Councilman Phillip King read the four-page description, which delineated the duties and required skills and experience for the city’s new position.
“The description is still a work in progress,” City Attorney Ramona Bartos noted.
One of the questionable areas for the group was the ability of the administrator to hire and fire city employees. The description states that the city manager will work as the personnel director for all city departments, managing and supervising all departments, agencies and offices of the city.
The council stressed that they do not want this person to be able to hire and fire at will. Bartos asserted that the administrator would have to bring any hiring and firing decisions before the council for approval.
“This person will not have carte blanche to do as they want to,” she said.
Part of the job description calls for the city manager to interact with other government officials and the public.
“This person definitely needs to be a people person at the same time,” King said.
He emphasized that he wants someone with good public relations skills.
The council reached a stumbling block with how much to allow the manager to spend each month without having to come before them for approval.

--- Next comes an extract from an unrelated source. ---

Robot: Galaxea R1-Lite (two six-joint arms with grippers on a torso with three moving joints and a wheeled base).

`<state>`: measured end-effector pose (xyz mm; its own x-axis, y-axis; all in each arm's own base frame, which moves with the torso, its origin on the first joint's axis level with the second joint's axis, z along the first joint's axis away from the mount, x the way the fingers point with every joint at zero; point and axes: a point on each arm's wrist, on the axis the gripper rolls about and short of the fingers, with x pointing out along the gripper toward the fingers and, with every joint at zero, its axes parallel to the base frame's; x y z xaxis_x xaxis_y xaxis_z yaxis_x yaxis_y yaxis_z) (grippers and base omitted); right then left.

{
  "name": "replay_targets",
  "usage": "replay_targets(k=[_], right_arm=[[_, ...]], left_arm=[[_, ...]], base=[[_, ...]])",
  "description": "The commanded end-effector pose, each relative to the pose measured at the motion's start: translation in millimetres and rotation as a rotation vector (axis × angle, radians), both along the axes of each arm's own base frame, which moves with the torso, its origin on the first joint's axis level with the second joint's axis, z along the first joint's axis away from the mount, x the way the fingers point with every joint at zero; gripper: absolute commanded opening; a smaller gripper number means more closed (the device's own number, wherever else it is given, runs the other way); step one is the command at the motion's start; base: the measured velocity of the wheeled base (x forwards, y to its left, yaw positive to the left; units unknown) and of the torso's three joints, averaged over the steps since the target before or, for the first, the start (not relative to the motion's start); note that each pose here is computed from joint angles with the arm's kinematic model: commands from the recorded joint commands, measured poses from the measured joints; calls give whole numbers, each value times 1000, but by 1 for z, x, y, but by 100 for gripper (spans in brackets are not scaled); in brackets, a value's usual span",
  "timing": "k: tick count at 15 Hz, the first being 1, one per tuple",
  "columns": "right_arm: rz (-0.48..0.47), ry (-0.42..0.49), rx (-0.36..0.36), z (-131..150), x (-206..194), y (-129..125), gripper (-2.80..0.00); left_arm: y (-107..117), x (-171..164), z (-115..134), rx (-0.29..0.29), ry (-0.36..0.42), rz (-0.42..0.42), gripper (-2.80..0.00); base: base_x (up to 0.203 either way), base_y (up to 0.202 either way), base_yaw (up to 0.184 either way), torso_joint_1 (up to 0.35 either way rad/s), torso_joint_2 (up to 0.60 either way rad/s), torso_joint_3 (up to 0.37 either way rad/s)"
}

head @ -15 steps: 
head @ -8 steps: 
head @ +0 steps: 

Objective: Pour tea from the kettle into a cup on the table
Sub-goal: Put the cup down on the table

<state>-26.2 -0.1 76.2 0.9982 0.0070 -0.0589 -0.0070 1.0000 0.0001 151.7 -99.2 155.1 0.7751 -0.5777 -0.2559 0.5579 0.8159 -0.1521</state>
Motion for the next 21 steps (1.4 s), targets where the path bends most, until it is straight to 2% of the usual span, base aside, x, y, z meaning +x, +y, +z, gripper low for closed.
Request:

Bartos noted in the job description that the new hire would have the power to spend less than $500 without needing council’s approval. However, she pointed out that amount was simply a suggestion and that she needed some guidance from the council on exactly how much they want to allow the administrator to spend.
Mayor Michael Garvin made clear that the council doesn’t need to bind the manager’s hands so much so that he will have to come before the council for every little thing. That would in effect eliminate the whole purpose for hiring someone, he noted.
Garvin suggested that they look at what the city spends now on average per month and use that as limit. Assistant city clerk Peggy Gordon mentioned looking at what they spend on an annual basis and dividing that by the number of months.
In terms of the minimum amount of education and experience needed, the job description states that the candidate has a college degree with coursework in business or public administration and five years of related employment.
Bartos asked the council if they wanted to change those requirements.
King reminded the council of what they can truly expect in terms of applicants. The city has budgeted $48,859 for the position, not including benefits. At that amount, he acknowledged, they will not get a top-notch candidate.
“We will be a stepping stone for a young man coming in,” he noted, such as someone straight out of college.
The amount of experience in zoning and planning the city manager needs to have was also an issue for the council.
“How strong do we want that requirement?” Garvin asked the council.
Part of the job description states that the city administrator will serve as the planning and zoning director for the town.
Garvin added that he could learn on the job. King remarked that they should be willing to pay for any classes the new employee wanted to take to learn more about planning and zoning.
“We got to put the tools out there for him to educate himself,” King said.
Bartos instructed the council to forward any suggestions or changes to her so that she could revise the job description.
She expects to have a final draft completed to present to the council at next month’s council meeting.
Rincon has had a city manager for several years and Springfield also is looking into hiring a city manager.